◆発刊にあたって
システム監査学会も2017 年で設立30 周年となりました。この30 年間に、周知のようにコンピュータや通信ネットワークなどの各種情報通信技術の機能の向上と低廉化が加速度的に進み、企業その他組織体の活動は言うまでもなく、個々人の日常的生活までも劇的に変容させつつ多種多様の便益を創出して、まさに「豊かな社会」が実現されようとしております。
このことは、同時に、高性能の各種情報機器が情報ネットワークを介してますます複雑に絡み合い、もつれ合うことになり、多種多様のリスクの発生を生み出すことに至っています。したがって、情報システムの信頼性・安全性・正確性を担保しつつも、同時に有効性・効率性を実現しうるガバナンスを確立して「豊かであるとともに健全な社会」を実現することが重要な課題となってきました。
このような現状を第3 次情報革命もしくは第4 次情報革命と称してビジネスや社会の劇的な変革が叫ばれているときに、当学会は、まさに30 周年を迎えました。システム監査は、このような社会の実現に寄与すべきことが役割期待であると改めて再認識をしたうえで、システム監査実践に関する研究と学会としての発展に向けて新たな一歩を踏み出すことになりました。
ここにシステム監査研究に向けての今後のひとつの「マイルストーン」の役割をもって「30 周年記念論文集」を上梓させていただきました。
本論文集では、とくに当学会初代会長である松田武彦先生(元東京工業大学学長)のEDP 監査人協会(現ISACA)での基調講演録「効果的な情報システムマネジメントを通した組織知能の向上(Enhancing Organizational Intelligence Through Effective Information Systems Management)」をISACAのご好意により原文とともに翻訳を再録させていただきました。
この再録の意図するところは、当学会の研究領域であるシステム監査が、まさに監査がもつ伝統的な信頼性、安全性、正確性の担保という意義のみにとどまらず、むしろ先生の永年にわたるご研究の代表的成果のひとつとして集約され、システム工学、経営学領域などにおいて多大な影響を与えた「組織知能(Organizational Intelligence)」の向上の一翼を担うものとして位置づけられた点に注目したからです。
これは、まさに現在、経営組織論および戦略論などにおいて重視されている「組織能力(Organizational Capability)」の向上とある意味で軌を一にするものと認識することが可能であると思います。

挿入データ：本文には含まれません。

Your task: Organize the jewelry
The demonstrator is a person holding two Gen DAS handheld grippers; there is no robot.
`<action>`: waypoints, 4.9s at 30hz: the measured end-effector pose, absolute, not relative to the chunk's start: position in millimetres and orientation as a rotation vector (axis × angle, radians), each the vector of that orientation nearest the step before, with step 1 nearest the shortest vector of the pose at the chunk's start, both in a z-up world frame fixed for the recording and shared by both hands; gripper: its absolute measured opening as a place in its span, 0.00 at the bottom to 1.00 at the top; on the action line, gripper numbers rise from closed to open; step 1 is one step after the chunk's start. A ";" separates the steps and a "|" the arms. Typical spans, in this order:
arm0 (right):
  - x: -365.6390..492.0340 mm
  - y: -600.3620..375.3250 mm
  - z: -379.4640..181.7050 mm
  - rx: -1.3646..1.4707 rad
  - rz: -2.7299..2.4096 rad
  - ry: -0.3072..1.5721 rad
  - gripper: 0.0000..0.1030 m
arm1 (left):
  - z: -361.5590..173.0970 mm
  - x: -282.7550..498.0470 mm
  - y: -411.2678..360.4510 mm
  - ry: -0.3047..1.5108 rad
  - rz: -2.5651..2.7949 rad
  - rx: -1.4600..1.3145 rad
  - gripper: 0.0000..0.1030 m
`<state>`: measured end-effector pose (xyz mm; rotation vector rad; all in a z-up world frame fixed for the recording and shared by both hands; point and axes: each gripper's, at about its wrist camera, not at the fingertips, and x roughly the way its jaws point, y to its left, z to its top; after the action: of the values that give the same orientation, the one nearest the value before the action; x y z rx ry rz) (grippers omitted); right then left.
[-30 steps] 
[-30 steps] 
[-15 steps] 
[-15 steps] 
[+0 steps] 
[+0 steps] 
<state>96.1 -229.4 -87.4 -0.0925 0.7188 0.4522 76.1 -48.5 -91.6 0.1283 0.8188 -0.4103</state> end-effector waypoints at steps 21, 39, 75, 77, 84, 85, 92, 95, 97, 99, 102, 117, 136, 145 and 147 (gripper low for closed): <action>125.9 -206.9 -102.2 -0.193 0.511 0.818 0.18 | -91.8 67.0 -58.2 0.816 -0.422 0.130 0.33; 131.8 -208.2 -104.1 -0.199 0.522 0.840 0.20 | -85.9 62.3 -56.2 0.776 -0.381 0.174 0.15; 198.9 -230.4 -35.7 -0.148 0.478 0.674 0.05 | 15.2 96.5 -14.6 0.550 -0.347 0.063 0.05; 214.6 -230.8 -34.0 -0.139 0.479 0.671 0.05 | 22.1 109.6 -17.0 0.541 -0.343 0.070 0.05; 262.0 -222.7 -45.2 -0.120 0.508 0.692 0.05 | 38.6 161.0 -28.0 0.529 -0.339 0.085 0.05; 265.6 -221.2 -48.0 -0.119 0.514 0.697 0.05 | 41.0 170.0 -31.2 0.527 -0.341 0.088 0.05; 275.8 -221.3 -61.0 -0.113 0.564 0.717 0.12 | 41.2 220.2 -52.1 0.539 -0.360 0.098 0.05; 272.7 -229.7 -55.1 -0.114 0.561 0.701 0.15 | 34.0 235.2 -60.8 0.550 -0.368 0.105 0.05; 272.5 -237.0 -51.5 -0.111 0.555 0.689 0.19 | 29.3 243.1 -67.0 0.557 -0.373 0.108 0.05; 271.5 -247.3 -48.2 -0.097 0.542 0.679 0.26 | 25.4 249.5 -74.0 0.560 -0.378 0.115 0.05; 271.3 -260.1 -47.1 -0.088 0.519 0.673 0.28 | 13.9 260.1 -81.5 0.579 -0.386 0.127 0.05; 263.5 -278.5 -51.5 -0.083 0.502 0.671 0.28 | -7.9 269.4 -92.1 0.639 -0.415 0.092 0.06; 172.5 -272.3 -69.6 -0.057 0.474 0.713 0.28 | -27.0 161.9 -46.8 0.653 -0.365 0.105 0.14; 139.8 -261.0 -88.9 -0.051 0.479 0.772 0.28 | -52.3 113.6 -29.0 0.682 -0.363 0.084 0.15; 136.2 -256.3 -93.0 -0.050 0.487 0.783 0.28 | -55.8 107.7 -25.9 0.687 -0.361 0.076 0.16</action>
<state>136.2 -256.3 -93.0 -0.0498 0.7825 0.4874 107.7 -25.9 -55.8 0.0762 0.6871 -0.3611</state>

また、今日、システム監査が情報システムの有効性・効率性のみならず、IT ガバナンスの向上への貢献も射程に置くに至ったことを考えるにつけて、すでに松田先生が30 年以上前にこの点を唱導されておられることは大いに刮目に値するところでありましょう。
「原点に立ち返る」とも言えますが、松田先生が強調されたシステム監査の「組織知能の向上」への貢献という考え方は、今後のシステム監査研究においても揺るぎない道標、そして基盤になると確信して30周年記念論文集に再収録をさせていただきました。斯界の多くの方々にも再度の咀嚼をしていただき、今後のシステム監査に関する研究と実践の糧にしていただけたらと願っております。
本論文集では、30 周年記念テーマ「システム監査の過去・現在・未来-システム監査の歴史・課題と将来展開-」のもとで投稿された実践者を中心とする論文および30 周年記念・学会賞、研究奨励賞授与の研究成果によって編纂されました。
今後のシステム監査の研究と実践に貴重な示唆を与える点もあると確信しておりますが、もちろんご批判もあろうかと思います。これも今後の研究活動への大いなる糧になることはたしかであり、積極的に議論を交じり合わせてこそ学会活動のあるべき姿であり、次なるステージに立ち向かうことを可能にすると信しております。